For the most accurate official planning, high-net-worth individuals should use the IRS Tax Withholding Estimator to adjust their W-4 if RSU income fluctuates. For official corporate governance and securities rules, refer to the SEC Investor Resources.
Governance Log: Calculations rely on IRS Supplemental Wage rules (Pub 15-T) and 2026 FICA/Medicare thresholds. Logic updated to include multi-step withholding for vests exceeding $1M and filing-status-aware Medicare surcharges.
Last Content Review: April 15, 2026
Frequently Asked Questions
How are RSUs taxed at vesting?
RSUs are generally taxed as ordinary wages at vesting based on fair market value on the vest date. Employers typically withhold federal income tax, payroll taxes, and any applicable state withholding.
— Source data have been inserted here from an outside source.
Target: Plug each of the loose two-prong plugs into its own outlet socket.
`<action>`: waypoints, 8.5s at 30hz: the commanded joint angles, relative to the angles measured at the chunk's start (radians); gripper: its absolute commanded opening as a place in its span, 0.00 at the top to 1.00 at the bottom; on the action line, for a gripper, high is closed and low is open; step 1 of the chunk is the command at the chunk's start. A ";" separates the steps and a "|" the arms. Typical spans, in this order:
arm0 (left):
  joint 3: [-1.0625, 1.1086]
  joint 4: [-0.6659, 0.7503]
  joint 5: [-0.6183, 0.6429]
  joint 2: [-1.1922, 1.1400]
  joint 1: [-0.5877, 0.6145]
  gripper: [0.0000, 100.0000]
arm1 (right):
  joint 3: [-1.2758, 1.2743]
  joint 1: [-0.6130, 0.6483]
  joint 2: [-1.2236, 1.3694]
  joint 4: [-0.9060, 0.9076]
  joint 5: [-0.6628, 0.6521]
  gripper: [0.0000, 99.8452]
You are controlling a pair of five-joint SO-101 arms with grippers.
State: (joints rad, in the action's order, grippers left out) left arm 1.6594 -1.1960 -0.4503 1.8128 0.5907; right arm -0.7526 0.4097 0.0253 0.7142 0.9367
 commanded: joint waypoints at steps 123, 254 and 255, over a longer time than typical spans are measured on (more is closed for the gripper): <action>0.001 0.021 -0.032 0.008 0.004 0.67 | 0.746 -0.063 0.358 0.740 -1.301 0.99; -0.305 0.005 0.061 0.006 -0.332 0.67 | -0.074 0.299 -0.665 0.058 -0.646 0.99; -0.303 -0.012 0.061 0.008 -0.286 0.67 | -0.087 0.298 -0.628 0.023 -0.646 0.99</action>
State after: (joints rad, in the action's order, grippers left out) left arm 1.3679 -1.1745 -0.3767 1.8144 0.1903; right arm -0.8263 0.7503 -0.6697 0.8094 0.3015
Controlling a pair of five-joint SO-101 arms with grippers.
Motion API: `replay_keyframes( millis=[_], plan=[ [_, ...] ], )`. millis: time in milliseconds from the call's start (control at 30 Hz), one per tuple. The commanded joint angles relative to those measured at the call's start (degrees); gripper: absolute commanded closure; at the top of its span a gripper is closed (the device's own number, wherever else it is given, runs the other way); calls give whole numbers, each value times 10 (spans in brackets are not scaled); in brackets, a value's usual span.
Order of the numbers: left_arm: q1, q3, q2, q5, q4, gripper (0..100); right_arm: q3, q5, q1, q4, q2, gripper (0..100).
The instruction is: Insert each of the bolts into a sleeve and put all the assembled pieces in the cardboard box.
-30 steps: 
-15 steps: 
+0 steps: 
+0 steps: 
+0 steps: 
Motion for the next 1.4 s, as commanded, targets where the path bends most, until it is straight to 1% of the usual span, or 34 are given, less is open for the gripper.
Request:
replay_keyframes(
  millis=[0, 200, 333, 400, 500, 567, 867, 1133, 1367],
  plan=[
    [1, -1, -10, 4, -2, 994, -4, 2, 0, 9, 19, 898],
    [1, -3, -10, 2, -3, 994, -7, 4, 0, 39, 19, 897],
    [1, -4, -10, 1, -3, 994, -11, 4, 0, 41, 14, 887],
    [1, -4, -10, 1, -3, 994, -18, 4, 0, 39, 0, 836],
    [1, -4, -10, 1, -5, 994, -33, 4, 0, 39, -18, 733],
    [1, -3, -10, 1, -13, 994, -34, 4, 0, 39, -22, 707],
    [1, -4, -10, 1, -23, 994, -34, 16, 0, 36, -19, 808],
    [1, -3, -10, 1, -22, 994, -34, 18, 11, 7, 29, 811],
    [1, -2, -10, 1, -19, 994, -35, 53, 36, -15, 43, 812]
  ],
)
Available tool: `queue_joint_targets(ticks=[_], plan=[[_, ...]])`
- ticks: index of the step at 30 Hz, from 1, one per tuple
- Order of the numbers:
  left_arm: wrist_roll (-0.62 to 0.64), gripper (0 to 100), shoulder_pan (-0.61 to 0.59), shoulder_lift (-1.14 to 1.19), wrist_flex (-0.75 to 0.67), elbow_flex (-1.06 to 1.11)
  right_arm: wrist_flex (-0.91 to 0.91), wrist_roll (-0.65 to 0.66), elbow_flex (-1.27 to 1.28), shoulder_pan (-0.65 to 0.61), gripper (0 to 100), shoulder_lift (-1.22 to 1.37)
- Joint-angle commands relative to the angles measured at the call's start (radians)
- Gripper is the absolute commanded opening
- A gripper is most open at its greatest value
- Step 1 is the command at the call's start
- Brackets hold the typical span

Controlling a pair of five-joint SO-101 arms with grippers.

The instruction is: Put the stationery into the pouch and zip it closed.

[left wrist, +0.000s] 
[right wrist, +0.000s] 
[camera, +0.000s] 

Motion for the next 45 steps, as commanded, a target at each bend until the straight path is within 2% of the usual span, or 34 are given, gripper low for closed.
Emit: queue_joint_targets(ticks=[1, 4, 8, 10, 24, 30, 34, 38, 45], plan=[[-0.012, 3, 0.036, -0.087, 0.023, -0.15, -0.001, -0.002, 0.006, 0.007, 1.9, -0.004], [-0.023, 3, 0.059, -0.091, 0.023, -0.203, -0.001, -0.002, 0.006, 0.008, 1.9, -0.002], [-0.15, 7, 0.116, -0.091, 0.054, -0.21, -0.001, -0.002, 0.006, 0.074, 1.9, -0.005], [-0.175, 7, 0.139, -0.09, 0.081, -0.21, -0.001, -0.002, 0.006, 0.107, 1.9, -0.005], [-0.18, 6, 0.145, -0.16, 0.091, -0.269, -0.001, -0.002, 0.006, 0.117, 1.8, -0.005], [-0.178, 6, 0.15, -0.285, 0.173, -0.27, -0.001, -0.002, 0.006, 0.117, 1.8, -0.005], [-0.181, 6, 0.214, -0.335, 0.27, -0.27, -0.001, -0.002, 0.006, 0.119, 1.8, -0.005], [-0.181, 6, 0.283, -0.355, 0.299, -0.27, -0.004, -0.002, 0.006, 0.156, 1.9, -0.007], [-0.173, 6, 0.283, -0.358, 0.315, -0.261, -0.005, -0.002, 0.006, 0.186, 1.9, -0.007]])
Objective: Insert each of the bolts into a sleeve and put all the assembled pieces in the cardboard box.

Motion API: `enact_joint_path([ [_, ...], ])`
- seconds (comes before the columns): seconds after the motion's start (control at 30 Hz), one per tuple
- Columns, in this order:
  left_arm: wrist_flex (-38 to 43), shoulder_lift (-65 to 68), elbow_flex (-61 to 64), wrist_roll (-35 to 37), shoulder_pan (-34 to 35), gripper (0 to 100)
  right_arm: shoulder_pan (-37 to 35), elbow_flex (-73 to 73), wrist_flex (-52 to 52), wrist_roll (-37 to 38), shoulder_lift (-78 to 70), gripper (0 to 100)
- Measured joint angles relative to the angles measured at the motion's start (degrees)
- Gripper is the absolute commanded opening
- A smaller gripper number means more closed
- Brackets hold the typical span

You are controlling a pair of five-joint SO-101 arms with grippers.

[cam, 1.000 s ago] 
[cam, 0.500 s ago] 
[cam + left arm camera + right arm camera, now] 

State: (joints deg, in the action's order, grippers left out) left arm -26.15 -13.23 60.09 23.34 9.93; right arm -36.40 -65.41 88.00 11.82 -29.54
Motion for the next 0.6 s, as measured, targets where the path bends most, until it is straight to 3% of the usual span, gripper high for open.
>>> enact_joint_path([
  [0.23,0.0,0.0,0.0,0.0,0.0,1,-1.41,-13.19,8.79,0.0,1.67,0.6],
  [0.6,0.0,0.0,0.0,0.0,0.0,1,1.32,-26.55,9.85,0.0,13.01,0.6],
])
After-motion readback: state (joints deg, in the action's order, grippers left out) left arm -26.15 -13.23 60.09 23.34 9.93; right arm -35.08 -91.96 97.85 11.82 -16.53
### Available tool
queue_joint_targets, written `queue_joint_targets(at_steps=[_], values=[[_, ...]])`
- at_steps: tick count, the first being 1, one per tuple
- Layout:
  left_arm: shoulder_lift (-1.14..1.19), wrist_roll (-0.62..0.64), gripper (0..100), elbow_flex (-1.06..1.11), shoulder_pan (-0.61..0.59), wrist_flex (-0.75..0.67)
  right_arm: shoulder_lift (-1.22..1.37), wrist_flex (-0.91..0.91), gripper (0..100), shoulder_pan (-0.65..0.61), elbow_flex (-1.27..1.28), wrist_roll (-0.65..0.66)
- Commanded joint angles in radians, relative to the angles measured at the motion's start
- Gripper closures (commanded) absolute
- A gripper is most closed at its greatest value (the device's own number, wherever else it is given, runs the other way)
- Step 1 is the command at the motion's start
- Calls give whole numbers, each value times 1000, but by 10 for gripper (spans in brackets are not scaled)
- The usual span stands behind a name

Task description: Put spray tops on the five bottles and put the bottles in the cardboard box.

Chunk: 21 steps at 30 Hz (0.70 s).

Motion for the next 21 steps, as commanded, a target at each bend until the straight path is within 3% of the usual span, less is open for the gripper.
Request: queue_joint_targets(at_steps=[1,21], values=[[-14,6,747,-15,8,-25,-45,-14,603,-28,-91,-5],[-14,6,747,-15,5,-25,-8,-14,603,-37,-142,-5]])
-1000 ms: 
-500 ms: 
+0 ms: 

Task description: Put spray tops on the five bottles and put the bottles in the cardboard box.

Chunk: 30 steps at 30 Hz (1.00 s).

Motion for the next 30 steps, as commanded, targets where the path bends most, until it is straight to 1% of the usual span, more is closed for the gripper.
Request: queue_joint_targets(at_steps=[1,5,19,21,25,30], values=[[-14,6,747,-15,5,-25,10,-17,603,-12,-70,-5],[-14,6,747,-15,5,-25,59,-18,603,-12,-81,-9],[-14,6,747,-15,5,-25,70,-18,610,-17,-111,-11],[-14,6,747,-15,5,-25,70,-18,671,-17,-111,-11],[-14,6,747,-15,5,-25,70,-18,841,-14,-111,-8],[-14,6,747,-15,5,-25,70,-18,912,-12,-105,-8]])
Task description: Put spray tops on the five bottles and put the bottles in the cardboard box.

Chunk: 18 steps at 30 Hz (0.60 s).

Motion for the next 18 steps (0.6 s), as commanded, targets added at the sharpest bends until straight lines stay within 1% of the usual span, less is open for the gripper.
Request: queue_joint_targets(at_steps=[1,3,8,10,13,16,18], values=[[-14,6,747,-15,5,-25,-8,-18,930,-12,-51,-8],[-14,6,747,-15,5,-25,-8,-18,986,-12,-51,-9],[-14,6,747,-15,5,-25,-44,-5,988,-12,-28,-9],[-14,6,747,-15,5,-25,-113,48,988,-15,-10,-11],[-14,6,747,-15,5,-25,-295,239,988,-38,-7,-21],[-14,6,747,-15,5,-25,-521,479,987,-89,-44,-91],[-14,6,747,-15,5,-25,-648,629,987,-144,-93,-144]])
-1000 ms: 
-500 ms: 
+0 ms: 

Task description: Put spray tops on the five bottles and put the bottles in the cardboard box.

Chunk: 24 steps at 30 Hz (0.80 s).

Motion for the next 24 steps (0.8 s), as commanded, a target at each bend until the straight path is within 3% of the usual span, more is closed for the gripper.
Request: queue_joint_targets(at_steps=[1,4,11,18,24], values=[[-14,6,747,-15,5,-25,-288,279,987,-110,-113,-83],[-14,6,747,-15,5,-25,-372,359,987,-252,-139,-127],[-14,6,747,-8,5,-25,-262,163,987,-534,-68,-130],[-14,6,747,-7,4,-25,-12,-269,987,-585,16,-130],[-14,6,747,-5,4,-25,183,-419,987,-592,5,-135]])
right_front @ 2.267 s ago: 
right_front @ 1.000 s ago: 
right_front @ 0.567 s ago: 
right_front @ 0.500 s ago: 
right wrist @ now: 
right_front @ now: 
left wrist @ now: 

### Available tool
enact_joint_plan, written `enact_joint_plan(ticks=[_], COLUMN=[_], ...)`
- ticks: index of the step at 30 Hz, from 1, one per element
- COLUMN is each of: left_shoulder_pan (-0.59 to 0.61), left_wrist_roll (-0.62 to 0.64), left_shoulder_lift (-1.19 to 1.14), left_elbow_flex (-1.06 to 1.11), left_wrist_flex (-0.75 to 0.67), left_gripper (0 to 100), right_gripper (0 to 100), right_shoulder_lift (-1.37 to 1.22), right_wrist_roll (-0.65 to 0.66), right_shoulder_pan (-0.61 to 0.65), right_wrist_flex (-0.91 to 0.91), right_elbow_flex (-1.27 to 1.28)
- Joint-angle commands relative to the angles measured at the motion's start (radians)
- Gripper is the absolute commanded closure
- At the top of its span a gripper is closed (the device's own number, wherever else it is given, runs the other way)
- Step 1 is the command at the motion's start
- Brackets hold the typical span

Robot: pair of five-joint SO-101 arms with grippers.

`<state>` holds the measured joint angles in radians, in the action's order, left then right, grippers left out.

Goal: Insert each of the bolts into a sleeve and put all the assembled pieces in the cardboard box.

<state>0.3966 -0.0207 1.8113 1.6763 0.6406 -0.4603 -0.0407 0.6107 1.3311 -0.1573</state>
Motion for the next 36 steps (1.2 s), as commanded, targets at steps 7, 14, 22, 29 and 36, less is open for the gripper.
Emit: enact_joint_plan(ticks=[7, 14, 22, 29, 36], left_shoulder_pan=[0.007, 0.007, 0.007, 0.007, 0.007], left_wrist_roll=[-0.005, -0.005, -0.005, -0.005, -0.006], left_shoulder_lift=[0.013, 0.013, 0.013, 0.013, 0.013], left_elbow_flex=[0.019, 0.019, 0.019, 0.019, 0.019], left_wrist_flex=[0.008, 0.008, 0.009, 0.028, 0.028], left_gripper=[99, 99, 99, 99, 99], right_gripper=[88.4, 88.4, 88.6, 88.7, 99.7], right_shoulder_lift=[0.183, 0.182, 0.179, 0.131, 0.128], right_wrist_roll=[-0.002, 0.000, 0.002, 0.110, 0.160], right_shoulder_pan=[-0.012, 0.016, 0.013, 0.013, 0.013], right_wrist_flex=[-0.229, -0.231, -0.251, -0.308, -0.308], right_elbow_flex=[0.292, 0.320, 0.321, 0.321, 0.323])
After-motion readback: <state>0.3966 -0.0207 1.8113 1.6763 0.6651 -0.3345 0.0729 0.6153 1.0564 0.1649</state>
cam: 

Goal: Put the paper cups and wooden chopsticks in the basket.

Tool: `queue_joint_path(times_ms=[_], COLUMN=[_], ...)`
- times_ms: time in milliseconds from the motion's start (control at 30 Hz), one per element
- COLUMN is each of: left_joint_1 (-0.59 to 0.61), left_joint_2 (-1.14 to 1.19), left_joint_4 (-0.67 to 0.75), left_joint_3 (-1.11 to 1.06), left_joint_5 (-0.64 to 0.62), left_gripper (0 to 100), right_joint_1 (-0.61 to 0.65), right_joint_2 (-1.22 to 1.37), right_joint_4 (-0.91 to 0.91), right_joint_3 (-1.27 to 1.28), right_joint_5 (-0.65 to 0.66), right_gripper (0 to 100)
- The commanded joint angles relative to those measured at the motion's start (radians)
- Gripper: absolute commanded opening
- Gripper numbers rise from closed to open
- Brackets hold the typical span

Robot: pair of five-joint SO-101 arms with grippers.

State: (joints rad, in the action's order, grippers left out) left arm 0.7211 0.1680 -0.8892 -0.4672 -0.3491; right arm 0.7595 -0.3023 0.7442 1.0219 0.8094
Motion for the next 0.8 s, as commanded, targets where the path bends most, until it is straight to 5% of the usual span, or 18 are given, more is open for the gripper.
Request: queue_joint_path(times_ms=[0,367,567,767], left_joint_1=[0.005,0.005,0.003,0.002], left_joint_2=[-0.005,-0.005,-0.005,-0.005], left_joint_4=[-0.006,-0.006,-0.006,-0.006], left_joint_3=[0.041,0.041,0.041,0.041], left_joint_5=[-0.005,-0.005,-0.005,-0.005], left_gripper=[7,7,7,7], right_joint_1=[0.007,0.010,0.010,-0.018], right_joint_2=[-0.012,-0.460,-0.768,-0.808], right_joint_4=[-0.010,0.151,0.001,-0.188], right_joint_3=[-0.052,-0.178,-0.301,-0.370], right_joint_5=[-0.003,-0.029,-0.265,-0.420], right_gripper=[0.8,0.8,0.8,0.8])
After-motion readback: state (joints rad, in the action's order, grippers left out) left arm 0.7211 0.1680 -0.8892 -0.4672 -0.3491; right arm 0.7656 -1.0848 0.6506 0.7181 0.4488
What is the difference between single-trigger and double-trigger RSUs?
Single-trigger RSUs vest based on time only. Double-trigger RSUs require both time passage and a liquidity event (like an IPO or acquisition). Double-trigger RSUs are common in pre-IPO companies.
Can I reduce RSU tax withholding?
No, you cannot avoid tax withholding at vesting since RSUs are taxed as ordinary income. However, you can offset future liability by contributing to 401(k), HSA, or increasing W-4 withholdings to avoid underpayment penalties.
Are RSU sales subject to capital gains tax?
Yes, if you hold RSU shares after vesting and sell later, any price change from vesting FMV to sale price is taxed as capital gains. Short-term (under 1 year) or long-term (over 1 year) rates apply.
What is sell-to-cover for RSUs?
Sell-to-cover means your company automatically sells enough RSU shares at vesting to cover tax withholding obligations. The remaining shares are deposited in your brokerage account. This is the most common RSU settlement method.
Do I owe additional taxes beyond withholding?
Possibly yes. If your effective tax rate is higher than the withholding rate (22% for federal), you'll owe additional taxes when filing. High earners often owe more, especially if RSUs push them into higher brackets or trigger AMT.